We went on and on, day after day. I was turning out words more slowly than I had estimated, but they were better words. I sent off my chapters a few at a time to Grace, who accumulated them and then had a go at a bunch of them all at once. She was insightful, and used tact to soften the occasional judgment that I'd fed her a few thousand words of nonsense and I'd better get serious. But my output was pretty steady, which is one thing that editors watch for, so things were going pretty well. I was having trouble inventing perilous situations, which move a novel along. She emailed me asking if I were in love again, because I was sending her a surplus of pretty flowers and twittering songbirds, and a shortage of ax murders. To quote her punchline directly: "Forget about the buzzing bees and baby bunnies, and send me some hungry grizzly bears." Did I mention that she was insightful?

The plot to bomb the Jeep had been disposed of, and Henry was checking out some strange goings on at a mine that was supposed to be abandoned. Naturally, Fern was right there, crawling along right behind him, and when things got scary she'd grab his thigh. I had been considering the advisability of ripping her shirt or maybe tearing off a few buttons, just enough to expose her milk-white breasts, all but the nipples.
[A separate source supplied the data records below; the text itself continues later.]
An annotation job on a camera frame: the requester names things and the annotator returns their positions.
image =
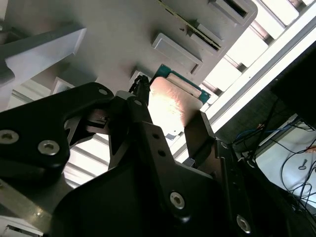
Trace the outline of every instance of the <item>metal plate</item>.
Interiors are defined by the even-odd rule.
[[[183,130],[203,105],[200,100],[163,77],[156,78],[150,89],[148,109],[153,123],[160,126],[165,134]]]

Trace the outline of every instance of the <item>blue cable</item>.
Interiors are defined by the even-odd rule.
[[[266,131],[265,133],[268,133],[268,132],[275,132],[275,131],[282,131],[282,130],[285,130],[285,129],[288,129],[290,127],[290,125],[286,125],[284,128],[279,128],[279,129],[274,129],[274,130],[268,130]],[[244,133],[249,133],[249,132],[254,132],[254,131],[257,131],[258,129],[249,129],[249,130],[246,130],[244,132],[241,132],[240,134],[237,135],[237,137],[235,138],[235,141],[241,136],[243,135]]]

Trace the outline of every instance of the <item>screw head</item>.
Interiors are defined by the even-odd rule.
[[[43,155],[54,156],[59,152],[59,145],[55,141],[44,140],[38,145],[38,150]]]
[[[100,92],[101,94],[104,94],[104,95],[107,95],[107,94],[108,94],[108,92],[107,92],[106,90],[104,90],[104,89],[99,89],[99,92]]]
[[[12,144],[19,140],[19,134],[12,130],[0,131],[0,144]]]
[[[226,145],[225,142],[220,142],[220,144],[222,145],[222,147],[224,147],[225,149],[228,149],[228,146]]]
[[[251,233],[251,228],[250,228],[249,223],[246,221],[246,219],[244,219],[240,215],[237,215],[237,224],[246,234]]]
[[[142,102],[140,102],[139,100],[134,100],[134,102],[135,102],[136,105],[139,105],[139,106],[142,105]]]
[[[184,199],[179,193],[172,192],[170,194],[170,201],[177,209],[181,210],[184,208],[184,205],[185,205]]]

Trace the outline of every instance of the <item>gray metal panel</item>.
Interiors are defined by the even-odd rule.
[[[153,43],[153,48],[181,64],[191,74],[195,74],[199,71],[203,62],[188,52],[186,49],[178,45],[172,39],[165,36],[163,33],[159,33]]]
[[[6,22],[30,34],[76,21],[87,28],[72,66],[98,76],[114,93],[127,90],[135,67],[154,74],[161,64],[200,84],[255,17],[241,26],[227,18],[208,0],[165,0],[190,22],[196,20],[224,40],[220,55],[212,56],[190,39],[185,24],[168,13],[156,0],[11,0]],[[159,32],[170,37],[203,66],[195,74],[152,48]]]

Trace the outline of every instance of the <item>bright light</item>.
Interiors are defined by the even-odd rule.
[[[258,7],[256,22],[258,22],[272,38],[277,39],[285,29],[284,25],[260,0],[252,1]]]
[[[241,72],[223,58],[205,80],[221,91],[225,91],[240,75]]]
[[[248,28],[227,52],[227,55],[235,62],[250,67],[267,48],[268,45]]]
[[[262,2],[288,26],[294,21],[299,13],[288,0],[262,0]]]
But I couldn't see a way to describe it in an offhand fashion so it would blend in with the rest of the narrative. I pondered whether crawling along on a bed of gravel could possibly stroke Henry into an inappropriate erection, but rejected that because it would be just as hard to work into the story line as the milk-white breasts. Finally I left them crawling along, saved my work, and went looking for Suzy.

I found her watching some eminently forgettable show on television, in which the crime victim had somehow gotten himself sealed into a large container that looked like an oversized milk can. The detectives seemed to be treating the situation as a big joke, while the crime scene experts, who are intellectual snobs, were all but peeing their pants because they couldn't figure out how it happened. I sat down and wrapped her up in a big hug, while she snapped the power off with the remote control. "How's Henry doing?" she asked.
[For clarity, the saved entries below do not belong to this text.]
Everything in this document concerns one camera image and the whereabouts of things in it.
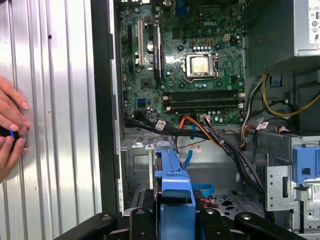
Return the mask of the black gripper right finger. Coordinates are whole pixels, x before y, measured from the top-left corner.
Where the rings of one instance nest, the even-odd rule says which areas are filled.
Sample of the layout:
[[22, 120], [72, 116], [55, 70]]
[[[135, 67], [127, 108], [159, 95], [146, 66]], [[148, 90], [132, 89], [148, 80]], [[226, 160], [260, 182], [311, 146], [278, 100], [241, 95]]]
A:
[[197, 240], [318, 240], [319, 232], [298, 233], [261, 216], [258, 204], [245, 196], [194, 191]]

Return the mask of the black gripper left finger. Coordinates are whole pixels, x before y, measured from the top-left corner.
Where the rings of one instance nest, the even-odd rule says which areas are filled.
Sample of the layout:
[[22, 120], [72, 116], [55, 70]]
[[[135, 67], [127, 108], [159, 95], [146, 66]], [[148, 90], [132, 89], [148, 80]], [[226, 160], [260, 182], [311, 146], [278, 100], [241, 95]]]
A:
[[156, 240], [154, 191], [137, 190], [122, 216], [98, 213], [73, 227], [57, 240]]

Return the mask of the person's right hand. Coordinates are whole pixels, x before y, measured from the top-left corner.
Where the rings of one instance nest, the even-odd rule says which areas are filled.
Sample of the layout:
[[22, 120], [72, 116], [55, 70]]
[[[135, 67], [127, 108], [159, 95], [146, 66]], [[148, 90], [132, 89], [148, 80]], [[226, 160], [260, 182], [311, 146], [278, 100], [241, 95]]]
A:
[[2, 183], [15, 168], [19, 159], [28, 149], [25, 140], [19, 138], [14, 143], [12, 136], [0, 137], [0, 182]]

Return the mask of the person's left hand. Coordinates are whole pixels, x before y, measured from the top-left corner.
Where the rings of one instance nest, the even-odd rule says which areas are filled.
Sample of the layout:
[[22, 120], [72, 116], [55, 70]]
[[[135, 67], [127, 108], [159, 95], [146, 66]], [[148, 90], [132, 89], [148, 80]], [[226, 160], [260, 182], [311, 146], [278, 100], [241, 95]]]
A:
[[10, 131], [27, 134], [29, 122], [20, 109], [29, 108], [26, 99], [17, 92], [11, 82], [4, 76], [0, 77], [0, 125]]
"Henry is crawling along hoping that he can discover some danger and do something heroic to pique Grace's interest. Meanwhile, Fern is trying to get a little closer to him so she can grab him by the crotch and have her way with him before the bad guys figure out that Henry's onto them. I need to come up with something that will scare the readers out of their complacency because I've been writing some very peaceful scenes, and Grace is on the verge of vomiting all over my last three chapters. What do you think would be the most chilling, heart stopping thing that could happen to them?"